For Workflow Management we need tangible structures that control the work that we do. Structures like work instructions, training materials, planning tools, databases, routing sheets, and workflow systems. Flow is the result of how the work is controlled. Does it drop in on the organization haphazardly with different demands, different activities required, different times of the day or is it balanced, predictable, and organized. Can we work a task smoothly from start to finish or do we have to pull work offline and out of sequence like the “I Love Lucy” video. The design of the process will either support this or inhibit flow.

Controlling knowledge work is more difficult. There is still much to learn. Think about someone doing order entry, sales, software development, etc. What is flowing exactly and what are the barriers? We have all experienced some of these. We start working on a task and “buzz” here comes a text message from the boss. We submit a reply and go back to our work and “bling” an email comes in for us to check in the inbox (check out Michael Hoffman’s guest article on this topic: https://www.chalmersst.com/study-reveals-how-many-times-you-should-check-your-e-mail/  ). We go back to work and “alert” this time it’s a one-hour meeting on the work that you have been trying to complete for the last 3 hours. Most knowledge workflow looks something like the “I love Lucy” episode.

The problem of creating good flow is the reason why Team Governance is so important. We need the team to collaborate to identify and investigate the inhibitors to flow and generate solutions together. When the team starts to see these problems, they need to be skilled in employing process improvement techniques to understand and communicate the problem. This is where process flow maps are incredibly helpful. I often tell people that the Functional Deployment map (aka swim lane map) is one of the most powerful problem-solving tools because it illustrates the two major causes of problems – decisions people have to make and handoffs between individuals. Both are inhibitors to flow and when the team can physically see these inhibitors they can begin to develop new processes and management practices to fix them.

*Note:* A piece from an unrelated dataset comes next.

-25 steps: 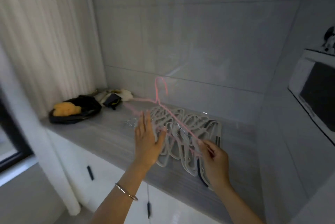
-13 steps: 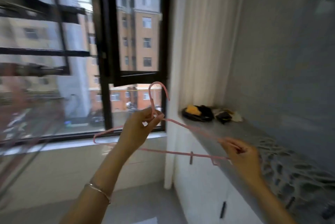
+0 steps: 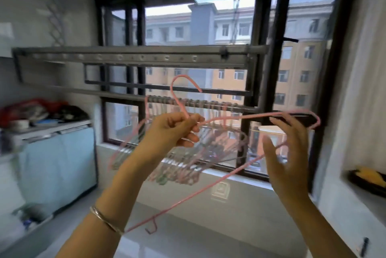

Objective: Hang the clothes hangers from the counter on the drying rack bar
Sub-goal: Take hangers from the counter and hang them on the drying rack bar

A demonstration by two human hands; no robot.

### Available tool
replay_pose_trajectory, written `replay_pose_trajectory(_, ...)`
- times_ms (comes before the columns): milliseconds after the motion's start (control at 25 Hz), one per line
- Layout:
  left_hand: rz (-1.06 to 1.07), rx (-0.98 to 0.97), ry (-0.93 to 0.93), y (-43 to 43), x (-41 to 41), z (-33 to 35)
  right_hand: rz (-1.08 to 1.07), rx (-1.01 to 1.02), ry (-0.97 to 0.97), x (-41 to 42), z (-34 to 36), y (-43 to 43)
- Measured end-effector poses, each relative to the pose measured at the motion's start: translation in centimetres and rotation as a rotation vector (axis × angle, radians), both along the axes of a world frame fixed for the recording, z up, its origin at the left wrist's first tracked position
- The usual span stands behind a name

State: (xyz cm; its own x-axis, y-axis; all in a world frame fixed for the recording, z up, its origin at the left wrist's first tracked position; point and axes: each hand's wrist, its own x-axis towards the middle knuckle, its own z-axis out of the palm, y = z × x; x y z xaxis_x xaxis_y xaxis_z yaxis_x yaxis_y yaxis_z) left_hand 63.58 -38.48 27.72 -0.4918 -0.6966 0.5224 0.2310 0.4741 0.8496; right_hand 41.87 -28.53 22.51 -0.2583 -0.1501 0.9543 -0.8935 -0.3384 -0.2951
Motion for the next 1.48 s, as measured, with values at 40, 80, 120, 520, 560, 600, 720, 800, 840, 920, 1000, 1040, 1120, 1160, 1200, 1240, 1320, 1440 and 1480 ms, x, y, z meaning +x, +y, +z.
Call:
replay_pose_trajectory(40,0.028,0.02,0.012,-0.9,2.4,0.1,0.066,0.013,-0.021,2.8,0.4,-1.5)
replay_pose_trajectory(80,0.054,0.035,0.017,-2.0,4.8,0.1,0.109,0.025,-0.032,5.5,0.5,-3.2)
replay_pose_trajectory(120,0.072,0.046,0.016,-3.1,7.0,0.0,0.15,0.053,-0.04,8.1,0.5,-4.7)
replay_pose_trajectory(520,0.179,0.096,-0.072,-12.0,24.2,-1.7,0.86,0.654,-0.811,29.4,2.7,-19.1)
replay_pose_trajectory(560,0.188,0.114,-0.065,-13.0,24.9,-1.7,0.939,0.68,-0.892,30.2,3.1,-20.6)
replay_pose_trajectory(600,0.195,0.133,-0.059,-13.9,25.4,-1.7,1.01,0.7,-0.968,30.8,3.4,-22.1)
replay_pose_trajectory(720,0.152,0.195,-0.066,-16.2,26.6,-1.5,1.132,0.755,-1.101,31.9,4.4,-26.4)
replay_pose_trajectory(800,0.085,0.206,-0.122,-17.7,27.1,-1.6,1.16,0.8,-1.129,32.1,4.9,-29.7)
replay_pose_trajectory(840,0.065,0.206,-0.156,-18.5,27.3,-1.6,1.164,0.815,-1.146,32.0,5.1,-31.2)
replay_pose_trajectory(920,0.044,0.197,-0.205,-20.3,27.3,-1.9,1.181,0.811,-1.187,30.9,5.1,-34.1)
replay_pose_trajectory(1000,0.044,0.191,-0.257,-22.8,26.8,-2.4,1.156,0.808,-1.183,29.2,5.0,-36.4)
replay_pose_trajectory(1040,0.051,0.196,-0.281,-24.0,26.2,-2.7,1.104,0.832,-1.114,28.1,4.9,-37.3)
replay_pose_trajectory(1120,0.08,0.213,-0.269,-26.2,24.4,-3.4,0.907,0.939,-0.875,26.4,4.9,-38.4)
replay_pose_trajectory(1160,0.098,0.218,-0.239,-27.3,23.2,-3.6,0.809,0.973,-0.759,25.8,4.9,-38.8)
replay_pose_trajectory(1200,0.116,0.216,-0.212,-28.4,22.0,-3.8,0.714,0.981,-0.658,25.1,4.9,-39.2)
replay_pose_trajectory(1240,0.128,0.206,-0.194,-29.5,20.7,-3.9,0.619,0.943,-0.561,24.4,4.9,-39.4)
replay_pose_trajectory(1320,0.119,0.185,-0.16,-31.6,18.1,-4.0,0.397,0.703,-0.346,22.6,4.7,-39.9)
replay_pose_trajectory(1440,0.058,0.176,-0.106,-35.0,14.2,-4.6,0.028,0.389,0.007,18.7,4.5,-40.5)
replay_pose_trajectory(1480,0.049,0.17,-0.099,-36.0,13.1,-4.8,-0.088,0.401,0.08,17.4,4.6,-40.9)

Workflow management is about the tools, systems, supervision, and training required to manage the process and create flow. This part of our CI Framework must be deliberately designed. Workflow management requires us to study the process and design new and better solutions. The phrase I love is “The process is designed to produce exactly the level of quality and efficiency as what is observed” which means if you don’t like the results you get then the design of your process is to blame… intentional or unintentional. From robotic automation to database workflows, to training and documentation, there are many ways to produce workflow management. The key to success is that this is done in a deliberate fashion and that the team working in the system identifies the controls that will help that system flow. They own the solution.

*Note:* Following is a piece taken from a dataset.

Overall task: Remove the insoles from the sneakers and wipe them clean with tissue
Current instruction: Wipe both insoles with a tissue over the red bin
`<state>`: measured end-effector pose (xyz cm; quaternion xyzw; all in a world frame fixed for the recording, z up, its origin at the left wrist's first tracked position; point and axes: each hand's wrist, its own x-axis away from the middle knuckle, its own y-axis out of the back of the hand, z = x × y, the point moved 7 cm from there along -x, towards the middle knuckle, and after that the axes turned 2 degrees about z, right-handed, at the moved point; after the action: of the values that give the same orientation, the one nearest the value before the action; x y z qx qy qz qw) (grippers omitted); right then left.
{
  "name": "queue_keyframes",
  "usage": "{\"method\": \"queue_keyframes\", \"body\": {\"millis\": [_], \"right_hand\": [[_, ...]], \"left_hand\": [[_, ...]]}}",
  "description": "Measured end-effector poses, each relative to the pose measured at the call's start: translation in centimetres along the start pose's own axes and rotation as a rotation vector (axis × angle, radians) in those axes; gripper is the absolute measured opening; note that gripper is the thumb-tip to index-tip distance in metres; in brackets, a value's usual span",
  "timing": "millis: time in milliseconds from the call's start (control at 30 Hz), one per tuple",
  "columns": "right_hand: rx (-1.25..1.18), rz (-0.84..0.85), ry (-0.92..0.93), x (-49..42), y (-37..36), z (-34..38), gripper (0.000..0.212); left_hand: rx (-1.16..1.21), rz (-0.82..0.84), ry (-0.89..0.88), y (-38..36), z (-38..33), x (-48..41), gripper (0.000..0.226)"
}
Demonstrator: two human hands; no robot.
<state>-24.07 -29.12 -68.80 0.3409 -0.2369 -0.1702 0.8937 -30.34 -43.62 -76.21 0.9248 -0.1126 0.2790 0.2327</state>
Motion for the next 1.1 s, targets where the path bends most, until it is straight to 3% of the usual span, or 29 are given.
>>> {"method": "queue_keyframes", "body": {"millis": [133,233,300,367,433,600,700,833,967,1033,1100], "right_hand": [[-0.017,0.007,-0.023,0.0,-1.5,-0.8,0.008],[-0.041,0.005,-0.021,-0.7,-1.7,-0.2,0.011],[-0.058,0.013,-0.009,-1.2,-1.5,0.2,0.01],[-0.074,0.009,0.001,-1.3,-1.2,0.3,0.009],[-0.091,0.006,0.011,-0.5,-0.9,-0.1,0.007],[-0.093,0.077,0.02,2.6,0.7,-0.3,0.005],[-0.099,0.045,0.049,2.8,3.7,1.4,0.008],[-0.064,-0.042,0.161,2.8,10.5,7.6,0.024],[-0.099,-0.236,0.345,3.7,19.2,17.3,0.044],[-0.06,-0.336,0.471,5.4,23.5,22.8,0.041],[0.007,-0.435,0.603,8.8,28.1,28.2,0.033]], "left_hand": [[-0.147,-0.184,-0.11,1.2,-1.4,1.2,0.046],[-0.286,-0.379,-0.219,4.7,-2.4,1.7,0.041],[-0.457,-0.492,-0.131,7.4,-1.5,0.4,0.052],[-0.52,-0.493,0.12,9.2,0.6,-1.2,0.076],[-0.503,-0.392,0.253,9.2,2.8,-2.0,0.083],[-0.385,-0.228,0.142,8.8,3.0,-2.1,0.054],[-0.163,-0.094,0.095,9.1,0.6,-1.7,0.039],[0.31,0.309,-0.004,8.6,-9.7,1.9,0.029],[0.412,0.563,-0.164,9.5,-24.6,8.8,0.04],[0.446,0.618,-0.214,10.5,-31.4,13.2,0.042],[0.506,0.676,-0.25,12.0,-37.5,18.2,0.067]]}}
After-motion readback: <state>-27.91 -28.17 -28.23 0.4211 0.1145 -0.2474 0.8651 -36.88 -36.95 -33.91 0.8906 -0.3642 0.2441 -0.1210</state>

As technology advances and the work itself changes, teams need to identify new solutions to meet the challenge. Some solutions that have grown in popularity are colocation of experts, pod structures to reduce the flow gap in the handoff between people with specialized skill sets, virtual collaboration tools to overcome geographic constraints, workflow tools to visualize and control incoming demand and smoothly route work to the next expert, process digitization through low code databases and standardized information collection, entry, and data quality.

Finally, to manage the workflow we must be able to see it. This means collecting information on what happened, when it happened, and coding it for summary and analysis. Managing happens in real-time, so summary and analysis are not enough. The solutions to create control must provide management the ability to react in real-time as well as retrospect over long periods of performance for Continuous Improvement of the standard.